В сопровождении Дирса, второй раз за путешествие, она поднялась на палубу. Яркий свет солнца с непривычки резанул по глазам. Ольва зажмурилась на минуту, поморгала и только тогда заметила, что корабль вошёл в устье реки: и с той, и с другой стороны мимо проплывал берег, густо заросший лесом. Несмотря на солнце, дул сильный ветер, и девушке было прохладно, хотя она с ног до головы закуталась в тяжёлую шерстяную накидку, больше напоминавшую грубое одеяло. Тут же на палубе она увидела Анику в том же плаще небесного цвета, но на фоне яркого солнечного дня его оттенок казался вполне естественным и не бросался в глаза так, как недавно на злополучном острове. Царица слегка повернула к ней лицо, но тут же вновь отвернулась.

Ольва растерялась и осталась стоять, где остановилась. Дирс, следовавший за ней, склонился в глубоком поклоне, предназначавшемся, по всей видимости, царице. Девушка поняла свою оплошность и склонилась тоже, однако так неловко, что чуть не упала.

Тем не менее, её величество слегка кивнула в ответ, и сделала жест рукой, подзывая к себе девушку. Та, неуверенно оглянувшись по сторонам, подошла.

– Вы звали меня, ваше величество? – спросила Ольва.

– Да, графиня. Но запомните: никогда не начинайте разговор со мной первой. Дождитесь, когда Вам позволят говорить. Полностью забудьте о прежней жизни, никогда её не упоминайте. Здесь многое не так: вам многому придётся научиться и забыть большую часть того, чему Вы учились раньше. Вы читали сказки, исторические романы?

– Да, ваше величество.

– Так ориентируйтесь на них и на фантазию. В конце концов, это же мир Вашей мечты.

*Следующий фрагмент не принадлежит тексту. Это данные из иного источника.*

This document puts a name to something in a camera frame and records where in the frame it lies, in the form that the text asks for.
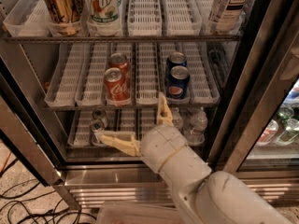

Ольва заметила, что на последних словах царица как будто вздрогнула, и девушка вновь испытала неприятное чувство подвоха, но спустя секунду засомневалась: возможно, ей показалось. Она вопросительно посмотрела на женщину. Но та уже разглядывала берег, подойдя ближе к борту.



***



С корабля они пересели на большую лодку и ещё несколько часов плыли вдоль реки вверх по течению. От сильного ветра пассажирок укрывал навес с занавесями из плотной суровой ткани. За это время Аника не проронила ни слова, задумавшись в мягком кресле, установленном там специально для неё, и Ольве не оставалось ничего, как молча предаваться своим переживаниям и сомнениям.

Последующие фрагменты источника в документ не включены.